Wolf Creek Nuclear Operating Corporation, Docket No. 50-482, Wolf Creek 
Generating Station, Unit 1, Coffey County, Kansas

    Date of amendment request: January 23, 2019, as supplemented by 
letter dated March 11, 2019. Publicly-available versions are in ADAMS 
under Accession Nos. ML19036A772 and ML19078A131, respectively.)
    Description of amendment request: The amendment would revise 
technical specification (TS) requirements in Section 1.3, ``Completion 
Times,'' and Section 3.0, ``Limiting Condition for Operation (LCO) 
Applicability,'' regarding LCO and surveillance requirement (SR) usage. 
The proposed changes are consistent with the NRC-approved Technical 
Specifications Task Force (TSTF) Traveler TSTF-529, Revision 4, 
``Clarify Use and Application Rules,'' using the consolidated line item 
improvement process (ADAMS Accession No. ML16062A271). The model safety 
evaluation was approved by the NRC in a letter dated April 21, 2016 
(ADAMS Package Accession No. ML16060A441).
    Basis for proposed no significant hazards consideration 
determination: As required by 10 CFR 50.91(a), the licensee has 
provided its analysis of the issue of no significant hazards 
consideration, which is presented below:

    1. Does the proposed change involve a significant increase in 
the probability or consequences of an accident previously evaluated?
    Response: No.
    The proposed changes to Section 1.3 and LCO 3.0.4 have no effect 
on the requirement for systems to be Operable and have no effect on 
the application of TS actions. The proposed change to SR 3.0.3 
states that the allowance may only be used when there is a 
reasonable expectation the surveillance will be met when performed. 
Since the proposed change does not significantly affect system 
Operability, the proposed change will have no significant effect on 
the initiating events for accidents previously evaluated and will 
have no significant effect on the ability of the systems to mitigate 
accidents previously evaluated.
    Therefore, it is concluded that this change does not involve a 
significant increase in the probability or consequences of an 
accident previously evaluated.
    2. Does the proposed change create the possibility of a new or 
different kind of accident from any accident previously evaluated?
    Response: No.
    The proposed change to the TS usage rules does not affect the 
design or function of any plant systems. The proposed change does 
not change the Operability requirements for plant systems or the 
actions taken when plant systems are not operable.
    Therefore, it is concluded that this change does not create the 
possibility of a new or different kind of accident from any accident 
previously evaluated.
    3. Does the proposed change involve a significant reduction in a 
margin of safety?
    Response: No.
    The proposed change clarifies the application of Section 1.3 and 
LCO 3.0.4 and does not result in changes in plant operation. SR 
3.0.3 is revised to allow application of SR 3.0.3 when an SR has not 
been previously performed if there is reasonable expectation that 
the SR will be met when performed. This expands the use of SR 3.0.3 
while ensuring the affected system is capable of performing its 
safety function. As a result, plant safety is either improved or 
unaffected.
    Therefore, it is concluded that this change does not involve a 
significant reduction in a margin of safety.

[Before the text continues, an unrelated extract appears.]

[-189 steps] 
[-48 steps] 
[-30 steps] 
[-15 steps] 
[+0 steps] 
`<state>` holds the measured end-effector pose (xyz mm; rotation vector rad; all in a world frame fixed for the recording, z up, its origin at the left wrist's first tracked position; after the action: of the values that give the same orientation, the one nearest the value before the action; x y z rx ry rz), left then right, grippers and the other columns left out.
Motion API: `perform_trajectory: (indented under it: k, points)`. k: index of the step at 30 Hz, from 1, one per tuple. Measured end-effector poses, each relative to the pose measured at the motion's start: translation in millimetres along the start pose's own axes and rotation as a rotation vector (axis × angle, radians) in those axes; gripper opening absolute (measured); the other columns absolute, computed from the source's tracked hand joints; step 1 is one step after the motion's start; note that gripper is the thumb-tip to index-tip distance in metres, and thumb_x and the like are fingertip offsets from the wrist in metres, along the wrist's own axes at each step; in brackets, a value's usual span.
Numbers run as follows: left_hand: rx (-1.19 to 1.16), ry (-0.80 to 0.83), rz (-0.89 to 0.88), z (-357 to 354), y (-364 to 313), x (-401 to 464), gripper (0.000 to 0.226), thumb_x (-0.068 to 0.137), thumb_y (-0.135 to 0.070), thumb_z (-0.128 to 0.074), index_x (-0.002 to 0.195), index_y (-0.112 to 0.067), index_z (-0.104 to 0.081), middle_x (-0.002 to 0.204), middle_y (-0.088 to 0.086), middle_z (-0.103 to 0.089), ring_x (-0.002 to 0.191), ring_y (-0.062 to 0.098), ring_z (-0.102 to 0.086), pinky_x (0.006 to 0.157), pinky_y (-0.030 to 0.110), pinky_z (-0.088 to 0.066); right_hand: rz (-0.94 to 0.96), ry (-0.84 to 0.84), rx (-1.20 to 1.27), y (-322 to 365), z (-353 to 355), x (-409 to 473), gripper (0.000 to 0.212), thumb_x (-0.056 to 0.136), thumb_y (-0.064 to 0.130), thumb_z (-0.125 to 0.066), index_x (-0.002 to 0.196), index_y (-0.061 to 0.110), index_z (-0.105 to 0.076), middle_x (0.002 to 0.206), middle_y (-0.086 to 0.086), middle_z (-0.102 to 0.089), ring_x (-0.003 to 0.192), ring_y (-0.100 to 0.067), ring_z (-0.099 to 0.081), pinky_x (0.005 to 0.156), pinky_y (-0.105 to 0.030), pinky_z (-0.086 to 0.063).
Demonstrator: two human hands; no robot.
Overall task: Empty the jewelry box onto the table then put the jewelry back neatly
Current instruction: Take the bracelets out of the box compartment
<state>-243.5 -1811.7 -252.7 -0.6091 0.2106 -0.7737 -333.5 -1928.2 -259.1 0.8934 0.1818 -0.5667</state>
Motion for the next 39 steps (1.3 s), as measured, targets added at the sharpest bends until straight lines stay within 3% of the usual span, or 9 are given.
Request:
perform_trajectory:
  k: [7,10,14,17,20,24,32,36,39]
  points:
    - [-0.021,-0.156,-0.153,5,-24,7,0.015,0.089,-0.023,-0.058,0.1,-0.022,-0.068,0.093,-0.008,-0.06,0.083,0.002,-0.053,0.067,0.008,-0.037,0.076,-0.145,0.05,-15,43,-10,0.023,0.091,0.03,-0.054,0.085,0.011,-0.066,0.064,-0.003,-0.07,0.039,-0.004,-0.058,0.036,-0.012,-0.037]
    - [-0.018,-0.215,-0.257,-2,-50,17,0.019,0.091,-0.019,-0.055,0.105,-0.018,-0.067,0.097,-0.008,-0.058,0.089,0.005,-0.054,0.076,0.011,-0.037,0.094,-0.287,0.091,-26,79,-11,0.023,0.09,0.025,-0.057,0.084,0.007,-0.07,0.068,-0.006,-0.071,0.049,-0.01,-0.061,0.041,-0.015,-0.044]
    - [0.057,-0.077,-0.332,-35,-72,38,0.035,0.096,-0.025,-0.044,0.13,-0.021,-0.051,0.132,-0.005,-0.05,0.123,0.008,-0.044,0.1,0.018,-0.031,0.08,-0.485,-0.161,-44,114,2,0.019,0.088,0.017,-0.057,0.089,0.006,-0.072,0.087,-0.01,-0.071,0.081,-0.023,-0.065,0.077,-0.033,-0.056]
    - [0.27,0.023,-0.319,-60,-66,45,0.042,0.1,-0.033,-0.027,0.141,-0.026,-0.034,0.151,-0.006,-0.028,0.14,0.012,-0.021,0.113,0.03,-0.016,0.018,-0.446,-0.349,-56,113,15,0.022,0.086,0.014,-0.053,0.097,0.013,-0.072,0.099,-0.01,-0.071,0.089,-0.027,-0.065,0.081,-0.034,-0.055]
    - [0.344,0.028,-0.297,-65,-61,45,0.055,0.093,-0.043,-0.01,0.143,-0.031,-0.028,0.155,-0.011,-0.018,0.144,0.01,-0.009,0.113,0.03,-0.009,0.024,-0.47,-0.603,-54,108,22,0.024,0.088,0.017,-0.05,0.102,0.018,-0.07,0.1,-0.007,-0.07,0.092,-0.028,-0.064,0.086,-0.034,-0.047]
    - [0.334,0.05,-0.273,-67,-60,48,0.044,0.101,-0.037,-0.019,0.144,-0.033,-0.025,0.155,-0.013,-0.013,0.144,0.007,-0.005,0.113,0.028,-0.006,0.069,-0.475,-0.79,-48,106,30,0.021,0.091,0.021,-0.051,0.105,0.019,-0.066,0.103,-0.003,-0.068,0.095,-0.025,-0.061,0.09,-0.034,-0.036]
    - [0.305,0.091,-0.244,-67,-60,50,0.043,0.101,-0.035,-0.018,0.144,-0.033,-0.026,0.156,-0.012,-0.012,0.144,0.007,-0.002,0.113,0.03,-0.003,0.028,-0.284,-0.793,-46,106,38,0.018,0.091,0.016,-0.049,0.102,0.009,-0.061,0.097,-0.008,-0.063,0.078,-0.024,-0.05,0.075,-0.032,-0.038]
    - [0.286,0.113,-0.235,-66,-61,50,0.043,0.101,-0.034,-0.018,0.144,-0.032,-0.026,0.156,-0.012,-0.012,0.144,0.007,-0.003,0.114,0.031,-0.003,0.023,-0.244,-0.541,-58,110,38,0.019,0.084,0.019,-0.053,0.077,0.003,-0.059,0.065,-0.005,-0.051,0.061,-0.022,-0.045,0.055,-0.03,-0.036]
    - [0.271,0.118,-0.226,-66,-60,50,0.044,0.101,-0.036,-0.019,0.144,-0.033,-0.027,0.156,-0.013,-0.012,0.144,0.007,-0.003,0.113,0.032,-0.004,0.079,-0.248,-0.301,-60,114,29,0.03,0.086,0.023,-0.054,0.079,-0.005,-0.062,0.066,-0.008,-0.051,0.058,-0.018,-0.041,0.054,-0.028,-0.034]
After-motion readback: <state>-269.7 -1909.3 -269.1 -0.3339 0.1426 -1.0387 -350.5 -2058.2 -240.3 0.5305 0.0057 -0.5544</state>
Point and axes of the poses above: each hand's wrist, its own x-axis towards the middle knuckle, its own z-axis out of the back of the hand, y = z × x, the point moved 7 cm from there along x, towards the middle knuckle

    The NRC staff has reviewed the licensee's analysis and, based on 
this review, it appears that the three standards of 10 CFR 50.92(c) are 
satisfied. Therefore, the NRC staff proposes to determine that the 
amendment request involves no significant hazards consideration.
    Attorney for licensee: Jay Silberg, Esq., Pillsbury Winthrop Shaw 
Pittman LLP, 1200 17th Street NW, Washington, DC 20036.
    NRC Branch Chief: Robert J. Pascarelli.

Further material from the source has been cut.